Sunday, July 17, 2011

Building A Better Blawg

Thursday, April 06, 2006


I don't really like people. But I lam very curious about them, their motivations, their lives. There is a big hotel close to my house, and when I bike past it, I look up at all those floors of identical windows and wonder what's going on behind each one. One night, I saw a guy standing at one of the windows watching the street. I couldn't say that our eyes met -- he was at least 7 stories up -- but I knew that he was looking at me just as I was looking at him.

This is why I love blogs. I read them compulsively, even though most are terrible. I jump from blog to blog, just hoping for an interesting one, a funny one, one that mirrors my life. When I was remodeling the house, I searched over and over for other stories like mine, other ambivalent urban pioneers. Google: house repair, blog, stories. Gentrification, experiences. Inner city, remodeling, ghetto. The closest I found was the journal of a minister who relocated his family to inner city Detroit to work at a youth ministry. I eventually started my own blog to fill the vacuum.

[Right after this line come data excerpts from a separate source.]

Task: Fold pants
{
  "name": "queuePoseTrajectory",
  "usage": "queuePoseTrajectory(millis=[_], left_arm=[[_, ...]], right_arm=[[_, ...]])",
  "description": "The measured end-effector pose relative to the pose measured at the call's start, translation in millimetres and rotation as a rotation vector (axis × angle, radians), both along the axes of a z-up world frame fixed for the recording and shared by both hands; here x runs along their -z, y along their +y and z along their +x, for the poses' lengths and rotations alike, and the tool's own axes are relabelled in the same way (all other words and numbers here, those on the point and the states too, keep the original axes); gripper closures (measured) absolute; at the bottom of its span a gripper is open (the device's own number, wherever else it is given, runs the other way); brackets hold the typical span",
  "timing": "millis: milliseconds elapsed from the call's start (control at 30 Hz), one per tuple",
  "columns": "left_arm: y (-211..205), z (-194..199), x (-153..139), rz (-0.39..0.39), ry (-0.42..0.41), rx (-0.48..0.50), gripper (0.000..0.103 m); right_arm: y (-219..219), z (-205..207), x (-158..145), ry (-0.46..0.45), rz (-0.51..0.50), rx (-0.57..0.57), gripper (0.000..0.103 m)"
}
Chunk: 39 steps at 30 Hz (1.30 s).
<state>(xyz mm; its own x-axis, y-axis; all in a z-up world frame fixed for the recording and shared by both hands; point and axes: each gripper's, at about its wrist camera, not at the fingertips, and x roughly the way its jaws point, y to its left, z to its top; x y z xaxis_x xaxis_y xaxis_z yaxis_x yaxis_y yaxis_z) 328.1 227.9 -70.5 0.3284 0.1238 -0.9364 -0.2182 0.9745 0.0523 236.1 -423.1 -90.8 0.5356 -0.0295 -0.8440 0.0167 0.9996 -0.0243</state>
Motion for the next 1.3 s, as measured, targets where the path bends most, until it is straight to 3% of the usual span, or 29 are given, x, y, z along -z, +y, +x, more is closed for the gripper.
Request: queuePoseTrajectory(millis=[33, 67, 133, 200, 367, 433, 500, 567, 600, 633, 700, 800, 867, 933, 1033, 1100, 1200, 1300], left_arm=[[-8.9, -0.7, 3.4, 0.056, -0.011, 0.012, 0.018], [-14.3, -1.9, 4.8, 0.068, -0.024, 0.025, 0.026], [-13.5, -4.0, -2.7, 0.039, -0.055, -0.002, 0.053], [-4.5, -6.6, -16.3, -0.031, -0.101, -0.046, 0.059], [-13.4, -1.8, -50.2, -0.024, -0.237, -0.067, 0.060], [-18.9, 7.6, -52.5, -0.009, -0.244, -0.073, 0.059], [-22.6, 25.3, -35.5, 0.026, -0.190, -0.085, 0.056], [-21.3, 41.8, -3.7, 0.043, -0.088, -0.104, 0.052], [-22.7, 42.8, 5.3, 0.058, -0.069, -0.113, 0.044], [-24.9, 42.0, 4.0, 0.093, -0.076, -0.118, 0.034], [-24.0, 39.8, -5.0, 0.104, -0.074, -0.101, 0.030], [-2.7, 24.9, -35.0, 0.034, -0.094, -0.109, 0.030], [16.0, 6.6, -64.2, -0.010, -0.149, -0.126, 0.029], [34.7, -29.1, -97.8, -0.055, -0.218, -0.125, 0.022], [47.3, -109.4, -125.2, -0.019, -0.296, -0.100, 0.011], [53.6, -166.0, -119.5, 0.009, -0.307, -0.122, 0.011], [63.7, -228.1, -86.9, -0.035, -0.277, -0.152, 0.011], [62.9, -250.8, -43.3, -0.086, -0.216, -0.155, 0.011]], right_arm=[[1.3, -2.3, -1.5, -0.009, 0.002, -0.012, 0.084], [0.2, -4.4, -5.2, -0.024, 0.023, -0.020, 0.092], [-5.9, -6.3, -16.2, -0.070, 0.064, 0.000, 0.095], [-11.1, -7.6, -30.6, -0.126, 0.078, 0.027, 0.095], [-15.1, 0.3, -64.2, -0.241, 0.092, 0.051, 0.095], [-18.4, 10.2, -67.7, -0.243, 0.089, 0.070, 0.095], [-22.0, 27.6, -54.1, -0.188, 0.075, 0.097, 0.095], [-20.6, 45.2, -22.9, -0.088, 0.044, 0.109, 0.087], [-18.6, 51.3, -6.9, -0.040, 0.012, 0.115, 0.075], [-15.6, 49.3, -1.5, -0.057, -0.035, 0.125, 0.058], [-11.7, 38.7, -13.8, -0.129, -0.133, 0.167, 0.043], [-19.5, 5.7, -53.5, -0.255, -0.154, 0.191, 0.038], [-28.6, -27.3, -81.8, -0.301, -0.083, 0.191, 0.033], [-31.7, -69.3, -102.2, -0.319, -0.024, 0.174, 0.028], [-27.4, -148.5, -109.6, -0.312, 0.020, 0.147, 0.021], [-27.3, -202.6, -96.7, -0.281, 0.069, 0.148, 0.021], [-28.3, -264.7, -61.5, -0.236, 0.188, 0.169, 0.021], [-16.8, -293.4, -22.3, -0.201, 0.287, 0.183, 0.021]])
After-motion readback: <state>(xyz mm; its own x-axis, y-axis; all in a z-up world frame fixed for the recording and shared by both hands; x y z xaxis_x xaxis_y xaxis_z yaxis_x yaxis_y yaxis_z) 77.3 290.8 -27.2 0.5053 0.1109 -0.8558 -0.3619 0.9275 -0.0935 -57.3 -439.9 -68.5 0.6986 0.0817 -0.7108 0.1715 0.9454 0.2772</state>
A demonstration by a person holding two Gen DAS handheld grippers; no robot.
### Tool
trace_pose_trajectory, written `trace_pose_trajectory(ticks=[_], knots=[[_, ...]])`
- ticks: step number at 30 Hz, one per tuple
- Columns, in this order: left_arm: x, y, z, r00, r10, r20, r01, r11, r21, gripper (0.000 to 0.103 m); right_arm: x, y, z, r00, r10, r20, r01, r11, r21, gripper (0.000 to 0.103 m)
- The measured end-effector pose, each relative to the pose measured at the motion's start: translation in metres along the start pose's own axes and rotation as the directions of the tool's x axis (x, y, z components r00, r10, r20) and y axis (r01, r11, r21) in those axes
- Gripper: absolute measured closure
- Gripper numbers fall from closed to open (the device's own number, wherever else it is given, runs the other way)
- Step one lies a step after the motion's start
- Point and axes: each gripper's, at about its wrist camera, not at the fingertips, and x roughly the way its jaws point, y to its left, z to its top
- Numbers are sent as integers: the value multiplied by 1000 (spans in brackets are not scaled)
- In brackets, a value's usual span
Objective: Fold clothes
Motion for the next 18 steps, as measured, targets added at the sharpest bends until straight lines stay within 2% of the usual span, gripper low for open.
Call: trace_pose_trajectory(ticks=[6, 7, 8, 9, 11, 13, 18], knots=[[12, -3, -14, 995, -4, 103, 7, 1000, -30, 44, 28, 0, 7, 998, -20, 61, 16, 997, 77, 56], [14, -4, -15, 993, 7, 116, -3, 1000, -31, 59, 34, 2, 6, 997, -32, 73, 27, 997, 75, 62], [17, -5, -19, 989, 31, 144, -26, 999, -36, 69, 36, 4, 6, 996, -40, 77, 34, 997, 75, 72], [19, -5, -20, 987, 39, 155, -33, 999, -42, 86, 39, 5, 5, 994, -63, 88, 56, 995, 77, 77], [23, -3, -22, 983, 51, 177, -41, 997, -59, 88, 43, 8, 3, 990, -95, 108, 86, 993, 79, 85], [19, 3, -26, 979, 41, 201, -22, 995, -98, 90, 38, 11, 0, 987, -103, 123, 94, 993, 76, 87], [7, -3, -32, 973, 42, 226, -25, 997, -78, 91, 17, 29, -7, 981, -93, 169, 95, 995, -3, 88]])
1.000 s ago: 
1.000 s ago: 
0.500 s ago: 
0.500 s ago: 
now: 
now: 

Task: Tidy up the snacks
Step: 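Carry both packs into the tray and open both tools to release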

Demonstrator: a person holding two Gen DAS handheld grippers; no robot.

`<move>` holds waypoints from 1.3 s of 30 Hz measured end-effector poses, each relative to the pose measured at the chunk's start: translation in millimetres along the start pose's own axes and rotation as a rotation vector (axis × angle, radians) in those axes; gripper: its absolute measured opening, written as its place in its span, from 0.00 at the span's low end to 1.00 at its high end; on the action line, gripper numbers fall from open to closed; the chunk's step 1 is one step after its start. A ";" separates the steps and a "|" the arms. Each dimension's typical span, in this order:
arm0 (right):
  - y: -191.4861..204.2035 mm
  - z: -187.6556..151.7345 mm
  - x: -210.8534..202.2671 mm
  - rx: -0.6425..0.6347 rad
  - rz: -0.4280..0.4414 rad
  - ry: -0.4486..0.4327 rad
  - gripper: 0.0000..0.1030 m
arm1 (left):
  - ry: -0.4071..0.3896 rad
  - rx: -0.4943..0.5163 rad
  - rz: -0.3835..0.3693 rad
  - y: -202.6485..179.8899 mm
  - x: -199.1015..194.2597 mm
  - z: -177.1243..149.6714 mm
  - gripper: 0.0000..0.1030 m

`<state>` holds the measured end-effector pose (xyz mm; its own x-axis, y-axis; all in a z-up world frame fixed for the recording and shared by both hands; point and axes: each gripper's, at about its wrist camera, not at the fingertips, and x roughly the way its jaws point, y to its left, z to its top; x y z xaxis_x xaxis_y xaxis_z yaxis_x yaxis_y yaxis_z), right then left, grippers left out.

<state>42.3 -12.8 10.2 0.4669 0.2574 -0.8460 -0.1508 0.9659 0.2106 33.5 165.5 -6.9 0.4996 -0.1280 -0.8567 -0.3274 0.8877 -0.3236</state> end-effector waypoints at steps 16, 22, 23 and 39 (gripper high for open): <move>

So it is no surprise that I've been spending a lot of time perusing law blogs, or blawgs, as I find they are called. Lordy lord, how some of them suck. Paragraph long re-tellings of blockbuster movie plots (you mean, Richard Gere's reporter character and Julia Roberts' runaway bride end up TOGETHER at the end of the film? Amazing!) and rosters of imaginary baseball teams. Reports on boring classes and even more boring cases. Updates on which suit makers Scalia prefers and Chief Justice Roberts' family life. Goddamn, people! I thought an interest in the law meant you liked to discuss Judas Priest's liability for backwards messages in their music, or read reports on the grave-robbing Texas couple busted for life insurance fraud.

Well, folks, that's what this blawg will cover. Sensational, diabolical, and sometimes intellectual musings related to my life and studies as I start law school in Washington DC. I hope you'll read it, enjoy it, and find that it speaks to you.